▶ [What to do]:
Look below for lines that hold the string "cable" and copy each one.

[Items listed in a dataset]

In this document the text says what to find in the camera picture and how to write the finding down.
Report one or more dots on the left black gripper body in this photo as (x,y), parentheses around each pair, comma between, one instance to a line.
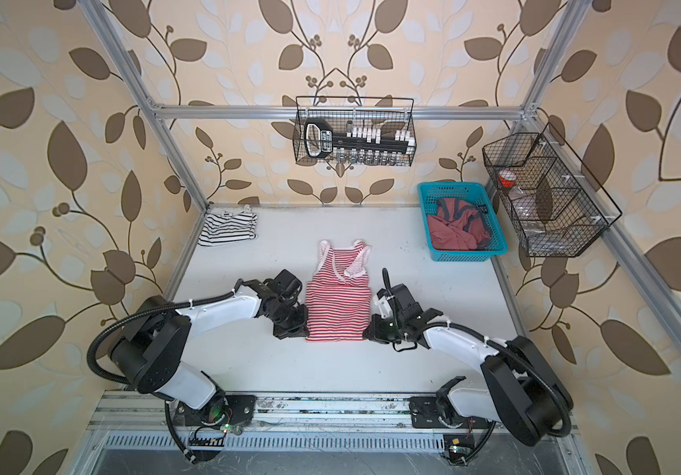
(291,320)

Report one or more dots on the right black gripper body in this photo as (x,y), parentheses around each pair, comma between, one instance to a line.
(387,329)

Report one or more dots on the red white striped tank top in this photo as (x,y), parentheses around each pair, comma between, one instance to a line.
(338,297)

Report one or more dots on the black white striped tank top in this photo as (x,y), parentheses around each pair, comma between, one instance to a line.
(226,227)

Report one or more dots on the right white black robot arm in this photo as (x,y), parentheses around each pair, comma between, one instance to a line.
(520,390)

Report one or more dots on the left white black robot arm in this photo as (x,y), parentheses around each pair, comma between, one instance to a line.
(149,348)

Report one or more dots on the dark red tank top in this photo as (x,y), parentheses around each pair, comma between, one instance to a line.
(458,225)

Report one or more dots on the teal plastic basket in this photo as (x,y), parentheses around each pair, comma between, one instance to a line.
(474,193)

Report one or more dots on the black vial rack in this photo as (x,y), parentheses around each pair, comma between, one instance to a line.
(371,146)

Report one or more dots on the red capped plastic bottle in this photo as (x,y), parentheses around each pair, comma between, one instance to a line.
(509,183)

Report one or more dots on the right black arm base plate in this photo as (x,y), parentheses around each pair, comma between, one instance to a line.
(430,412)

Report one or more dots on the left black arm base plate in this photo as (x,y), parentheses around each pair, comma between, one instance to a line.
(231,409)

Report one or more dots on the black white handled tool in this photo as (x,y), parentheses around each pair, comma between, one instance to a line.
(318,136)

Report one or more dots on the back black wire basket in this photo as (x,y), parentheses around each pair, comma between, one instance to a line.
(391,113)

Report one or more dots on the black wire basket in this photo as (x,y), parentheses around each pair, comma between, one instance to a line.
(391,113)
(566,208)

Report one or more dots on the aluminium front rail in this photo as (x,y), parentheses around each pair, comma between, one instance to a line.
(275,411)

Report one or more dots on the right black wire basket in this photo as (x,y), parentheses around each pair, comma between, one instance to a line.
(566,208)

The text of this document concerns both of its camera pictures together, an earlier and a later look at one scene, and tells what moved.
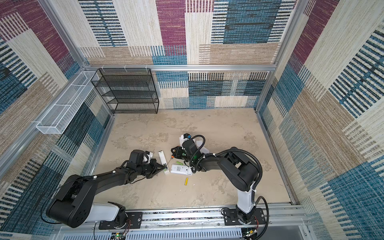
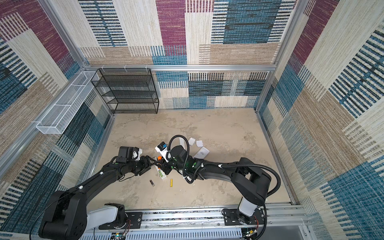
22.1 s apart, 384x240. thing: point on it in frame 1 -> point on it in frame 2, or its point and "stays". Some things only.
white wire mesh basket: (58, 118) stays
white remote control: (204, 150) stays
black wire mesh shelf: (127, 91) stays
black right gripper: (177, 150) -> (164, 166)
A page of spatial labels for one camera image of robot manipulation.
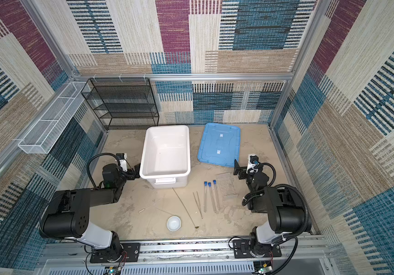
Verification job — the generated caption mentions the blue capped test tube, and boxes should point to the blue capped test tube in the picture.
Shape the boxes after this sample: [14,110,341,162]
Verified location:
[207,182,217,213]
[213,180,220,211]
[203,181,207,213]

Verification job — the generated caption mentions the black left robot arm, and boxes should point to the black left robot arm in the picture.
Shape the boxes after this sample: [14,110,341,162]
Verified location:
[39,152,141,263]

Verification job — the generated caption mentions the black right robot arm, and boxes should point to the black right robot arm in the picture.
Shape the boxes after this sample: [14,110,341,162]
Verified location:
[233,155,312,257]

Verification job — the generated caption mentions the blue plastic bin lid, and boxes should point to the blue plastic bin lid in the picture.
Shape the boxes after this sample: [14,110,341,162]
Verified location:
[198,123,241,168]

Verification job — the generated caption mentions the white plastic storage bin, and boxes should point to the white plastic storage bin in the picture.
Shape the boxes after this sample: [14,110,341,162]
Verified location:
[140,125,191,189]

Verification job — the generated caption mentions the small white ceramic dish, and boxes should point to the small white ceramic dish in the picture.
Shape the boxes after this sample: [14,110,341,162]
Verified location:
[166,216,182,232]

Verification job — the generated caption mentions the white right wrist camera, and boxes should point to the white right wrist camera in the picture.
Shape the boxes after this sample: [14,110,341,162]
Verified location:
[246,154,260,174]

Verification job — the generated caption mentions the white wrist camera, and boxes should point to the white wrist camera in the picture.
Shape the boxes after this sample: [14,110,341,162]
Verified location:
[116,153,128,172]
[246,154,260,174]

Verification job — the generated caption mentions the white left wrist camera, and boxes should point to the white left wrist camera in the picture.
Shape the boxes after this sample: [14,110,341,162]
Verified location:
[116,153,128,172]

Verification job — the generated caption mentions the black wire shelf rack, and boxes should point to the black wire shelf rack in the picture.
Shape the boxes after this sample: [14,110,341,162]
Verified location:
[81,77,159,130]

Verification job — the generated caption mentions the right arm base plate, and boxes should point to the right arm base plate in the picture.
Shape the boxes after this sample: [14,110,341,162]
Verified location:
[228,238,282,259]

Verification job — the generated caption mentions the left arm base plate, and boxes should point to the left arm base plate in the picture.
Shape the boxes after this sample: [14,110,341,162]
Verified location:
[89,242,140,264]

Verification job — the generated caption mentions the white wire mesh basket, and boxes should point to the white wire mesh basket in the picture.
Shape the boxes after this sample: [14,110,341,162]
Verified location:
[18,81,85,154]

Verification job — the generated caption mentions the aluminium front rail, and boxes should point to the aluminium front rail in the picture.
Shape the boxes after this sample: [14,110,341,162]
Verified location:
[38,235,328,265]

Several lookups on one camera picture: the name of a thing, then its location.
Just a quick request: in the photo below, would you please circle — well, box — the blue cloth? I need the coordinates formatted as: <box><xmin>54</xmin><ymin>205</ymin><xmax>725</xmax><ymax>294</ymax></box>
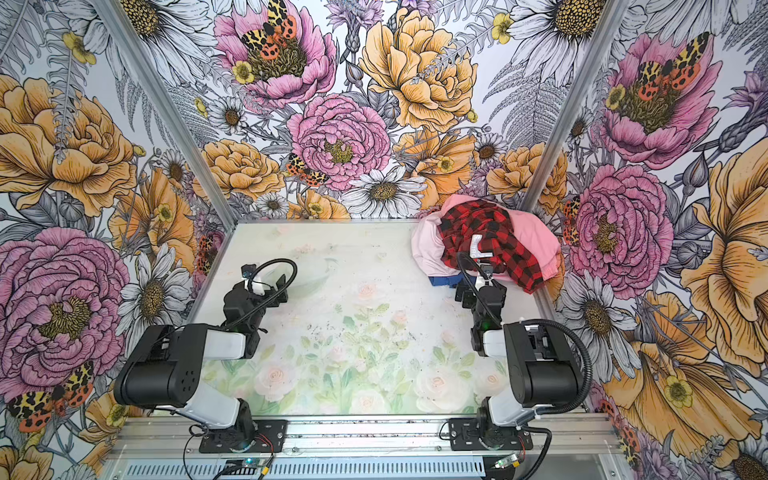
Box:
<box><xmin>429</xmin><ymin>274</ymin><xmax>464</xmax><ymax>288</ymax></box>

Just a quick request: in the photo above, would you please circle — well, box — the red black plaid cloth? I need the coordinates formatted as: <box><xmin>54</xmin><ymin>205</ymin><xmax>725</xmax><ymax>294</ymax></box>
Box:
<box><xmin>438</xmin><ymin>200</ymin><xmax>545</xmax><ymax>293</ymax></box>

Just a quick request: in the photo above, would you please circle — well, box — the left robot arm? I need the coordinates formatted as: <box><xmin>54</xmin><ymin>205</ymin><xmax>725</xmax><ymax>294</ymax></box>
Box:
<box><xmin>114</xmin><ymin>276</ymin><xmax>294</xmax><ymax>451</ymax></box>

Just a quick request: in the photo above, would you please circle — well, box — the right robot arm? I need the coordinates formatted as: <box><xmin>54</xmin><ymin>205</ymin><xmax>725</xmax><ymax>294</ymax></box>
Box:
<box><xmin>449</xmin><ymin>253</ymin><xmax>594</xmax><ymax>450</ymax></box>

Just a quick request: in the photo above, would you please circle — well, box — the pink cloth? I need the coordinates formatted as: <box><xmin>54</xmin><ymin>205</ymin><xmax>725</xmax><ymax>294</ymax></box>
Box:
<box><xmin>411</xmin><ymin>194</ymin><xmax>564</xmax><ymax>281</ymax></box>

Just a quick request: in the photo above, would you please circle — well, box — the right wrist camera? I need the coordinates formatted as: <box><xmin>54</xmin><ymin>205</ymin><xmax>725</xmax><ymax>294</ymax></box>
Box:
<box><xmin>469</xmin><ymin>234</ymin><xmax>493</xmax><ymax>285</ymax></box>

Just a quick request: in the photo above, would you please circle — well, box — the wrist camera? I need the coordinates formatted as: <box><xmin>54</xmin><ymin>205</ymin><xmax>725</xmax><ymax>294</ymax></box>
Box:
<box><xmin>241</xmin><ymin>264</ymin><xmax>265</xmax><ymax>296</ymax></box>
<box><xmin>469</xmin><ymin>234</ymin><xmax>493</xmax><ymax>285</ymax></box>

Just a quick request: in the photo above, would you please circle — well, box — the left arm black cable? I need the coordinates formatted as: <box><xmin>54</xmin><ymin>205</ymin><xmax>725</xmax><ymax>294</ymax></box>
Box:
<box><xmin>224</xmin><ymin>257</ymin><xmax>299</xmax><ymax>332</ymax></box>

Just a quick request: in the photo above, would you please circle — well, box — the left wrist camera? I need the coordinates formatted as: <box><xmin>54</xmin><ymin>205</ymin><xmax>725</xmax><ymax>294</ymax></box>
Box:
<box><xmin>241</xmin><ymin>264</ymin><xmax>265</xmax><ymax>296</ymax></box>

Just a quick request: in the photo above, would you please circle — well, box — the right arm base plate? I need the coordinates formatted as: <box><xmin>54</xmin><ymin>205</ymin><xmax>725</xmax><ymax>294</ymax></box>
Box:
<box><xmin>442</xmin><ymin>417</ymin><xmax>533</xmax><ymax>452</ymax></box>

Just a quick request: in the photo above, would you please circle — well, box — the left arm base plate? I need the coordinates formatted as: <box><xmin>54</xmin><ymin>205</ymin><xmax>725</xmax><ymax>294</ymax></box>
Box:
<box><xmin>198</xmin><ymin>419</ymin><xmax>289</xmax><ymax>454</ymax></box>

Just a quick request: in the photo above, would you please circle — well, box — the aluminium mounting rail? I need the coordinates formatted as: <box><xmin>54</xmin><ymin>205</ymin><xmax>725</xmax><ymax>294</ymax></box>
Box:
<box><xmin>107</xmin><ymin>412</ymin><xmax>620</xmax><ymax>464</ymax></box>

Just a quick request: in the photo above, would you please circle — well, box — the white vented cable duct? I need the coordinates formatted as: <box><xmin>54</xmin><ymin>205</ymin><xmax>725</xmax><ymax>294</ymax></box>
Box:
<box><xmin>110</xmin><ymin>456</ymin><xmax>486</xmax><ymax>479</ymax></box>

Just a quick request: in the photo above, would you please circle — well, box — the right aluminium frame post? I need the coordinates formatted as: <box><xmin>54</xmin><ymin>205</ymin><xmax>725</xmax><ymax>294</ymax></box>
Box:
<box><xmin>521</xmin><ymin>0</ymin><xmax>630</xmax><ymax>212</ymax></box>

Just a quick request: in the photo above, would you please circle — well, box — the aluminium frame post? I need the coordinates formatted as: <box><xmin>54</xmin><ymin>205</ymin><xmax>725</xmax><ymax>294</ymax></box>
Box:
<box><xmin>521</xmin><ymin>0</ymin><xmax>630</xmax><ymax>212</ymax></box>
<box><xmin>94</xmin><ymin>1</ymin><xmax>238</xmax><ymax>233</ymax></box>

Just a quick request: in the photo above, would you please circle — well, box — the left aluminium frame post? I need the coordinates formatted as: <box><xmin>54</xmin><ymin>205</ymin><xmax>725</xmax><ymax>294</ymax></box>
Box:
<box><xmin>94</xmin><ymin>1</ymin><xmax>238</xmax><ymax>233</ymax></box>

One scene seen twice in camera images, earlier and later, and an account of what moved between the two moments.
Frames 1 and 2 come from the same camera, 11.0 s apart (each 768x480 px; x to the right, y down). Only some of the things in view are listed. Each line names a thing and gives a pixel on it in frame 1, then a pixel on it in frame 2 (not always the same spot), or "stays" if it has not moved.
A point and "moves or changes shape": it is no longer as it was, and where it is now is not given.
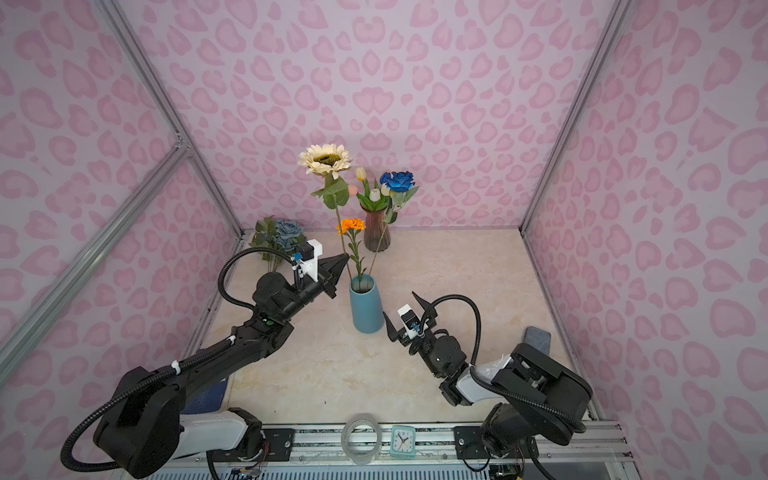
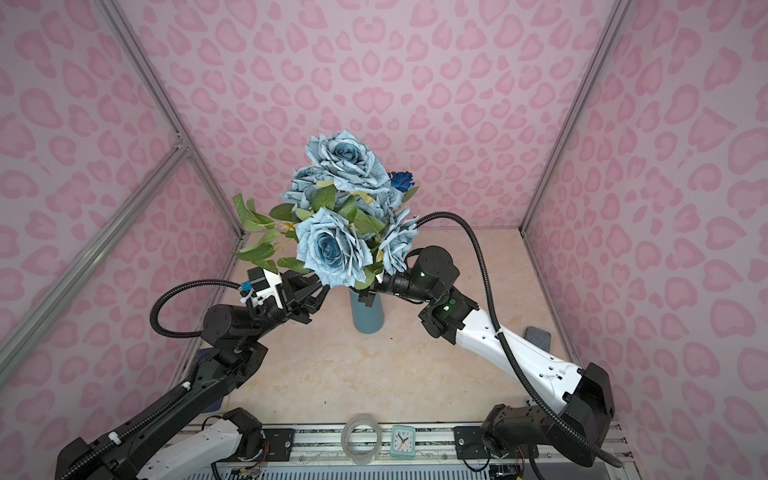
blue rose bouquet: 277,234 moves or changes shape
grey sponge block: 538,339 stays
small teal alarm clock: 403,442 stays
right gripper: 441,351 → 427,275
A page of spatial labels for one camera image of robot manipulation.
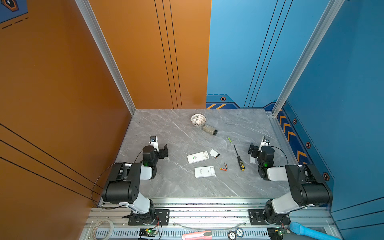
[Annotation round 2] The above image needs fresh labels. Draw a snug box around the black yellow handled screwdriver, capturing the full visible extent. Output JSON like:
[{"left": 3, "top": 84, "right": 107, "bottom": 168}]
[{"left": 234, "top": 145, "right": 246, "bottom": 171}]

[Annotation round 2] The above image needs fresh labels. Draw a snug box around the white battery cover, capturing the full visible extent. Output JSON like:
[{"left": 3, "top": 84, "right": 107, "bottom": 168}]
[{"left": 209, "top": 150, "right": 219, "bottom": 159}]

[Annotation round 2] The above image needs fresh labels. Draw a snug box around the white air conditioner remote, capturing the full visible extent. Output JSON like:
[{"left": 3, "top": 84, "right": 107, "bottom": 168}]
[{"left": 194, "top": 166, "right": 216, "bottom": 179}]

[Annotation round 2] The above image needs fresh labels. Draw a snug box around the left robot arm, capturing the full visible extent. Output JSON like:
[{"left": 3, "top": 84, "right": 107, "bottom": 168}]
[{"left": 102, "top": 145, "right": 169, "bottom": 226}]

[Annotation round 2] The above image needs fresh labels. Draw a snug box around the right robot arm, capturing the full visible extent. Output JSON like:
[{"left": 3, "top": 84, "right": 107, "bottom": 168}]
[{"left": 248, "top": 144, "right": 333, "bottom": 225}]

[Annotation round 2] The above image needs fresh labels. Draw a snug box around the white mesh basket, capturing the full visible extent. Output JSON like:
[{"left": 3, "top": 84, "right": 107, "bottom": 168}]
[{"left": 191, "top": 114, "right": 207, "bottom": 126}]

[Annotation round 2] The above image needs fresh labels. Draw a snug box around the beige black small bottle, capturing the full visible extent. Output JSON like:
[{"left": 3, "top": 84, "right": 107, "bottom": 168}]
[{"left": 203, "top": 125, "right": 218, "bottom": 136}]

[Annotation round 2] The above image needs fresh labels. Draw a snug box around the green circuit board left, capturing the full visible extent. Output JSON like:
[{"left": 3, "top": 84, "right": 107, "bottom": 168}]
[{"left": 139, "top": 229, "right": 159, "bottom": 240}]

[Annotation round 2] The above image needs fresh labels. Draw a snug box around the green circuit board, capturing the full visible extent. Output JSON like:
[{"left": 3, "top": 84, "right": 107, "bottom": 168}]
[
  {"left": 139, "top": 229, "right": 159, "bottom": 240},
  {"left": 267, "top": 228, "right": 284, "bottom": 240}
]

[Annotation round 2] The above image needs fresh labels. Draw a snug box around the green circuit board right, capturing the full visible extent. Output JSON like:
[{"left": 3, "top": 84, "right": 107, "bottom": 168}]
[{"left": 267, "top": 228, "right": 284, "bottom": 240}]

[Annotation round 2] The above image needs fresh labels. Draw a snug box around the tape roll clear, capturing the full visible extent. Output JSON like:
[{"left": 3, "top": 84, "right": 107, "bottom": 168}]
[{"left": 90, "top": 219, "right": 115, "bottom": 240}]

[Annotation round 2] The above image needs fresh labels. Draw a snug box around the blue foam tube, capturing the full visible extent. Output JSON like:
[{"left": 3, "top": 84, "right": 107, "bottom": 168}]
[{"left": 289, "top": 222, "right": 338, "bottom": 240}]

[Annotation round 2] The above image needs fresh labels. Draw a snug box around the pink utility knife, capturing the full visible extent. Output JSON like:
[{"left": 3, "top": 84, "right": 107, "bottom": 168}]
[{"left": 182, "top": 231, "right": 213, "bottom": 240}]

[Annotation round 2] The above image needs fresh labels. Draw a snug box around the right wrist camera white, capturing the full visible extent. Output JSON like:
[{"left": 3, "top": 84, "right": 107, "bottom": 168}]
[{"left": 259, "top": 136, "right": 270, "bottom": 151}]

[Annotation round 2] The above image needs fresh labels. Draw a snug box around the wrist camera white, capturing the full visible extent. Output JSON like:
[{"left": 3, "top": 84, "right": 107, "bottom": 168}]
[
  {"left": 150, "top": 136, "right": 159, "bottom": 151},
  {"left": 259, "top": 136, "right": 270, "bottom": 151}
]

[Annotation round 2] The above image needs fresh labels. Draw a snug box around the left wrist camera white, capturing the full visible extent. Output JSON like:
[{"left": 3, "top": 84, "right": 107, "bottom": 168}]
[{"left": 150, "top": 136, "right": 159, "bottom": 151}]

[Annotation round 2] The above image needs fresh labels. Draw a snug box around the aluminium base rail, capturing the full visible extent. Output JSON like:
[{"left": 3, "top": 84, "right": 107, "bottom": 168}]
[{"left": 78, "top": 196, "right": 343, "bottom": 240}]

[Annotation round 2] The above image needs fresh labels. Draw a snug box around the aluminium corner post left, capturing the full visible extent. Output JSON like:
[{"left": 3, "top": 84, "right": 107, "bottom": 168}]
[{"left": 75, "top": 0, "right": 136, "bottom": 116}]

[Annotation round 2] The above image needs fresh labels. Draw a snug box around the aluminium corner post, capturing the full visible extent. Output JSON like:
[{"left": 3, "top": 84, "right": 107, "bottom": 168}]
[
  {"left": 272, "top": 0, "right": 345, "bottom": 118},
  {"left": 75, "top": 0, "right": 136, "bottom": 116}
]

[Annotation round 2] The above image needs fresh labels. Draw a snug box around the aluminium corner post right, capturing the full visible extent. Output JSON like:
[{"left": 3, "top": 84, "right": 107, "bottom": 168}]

▶ [Response to this task]:
Just a quick request: in the photo above, would you please circle — well, box — the left arm black cable? I need the coordinates formatted as: <box><xmin>54</xmin><ymin>205</ymin><xmax>725</xmax><ymax>294</ymax></box>
Just a quick request: in the photo above, would you please circle — well, box — the white vented cable duct? I need the coordinates formatted as: <box><xmin>54</xmin><ymin>205</ymin><xmax>725</xmax><ymax>294</ymax></box>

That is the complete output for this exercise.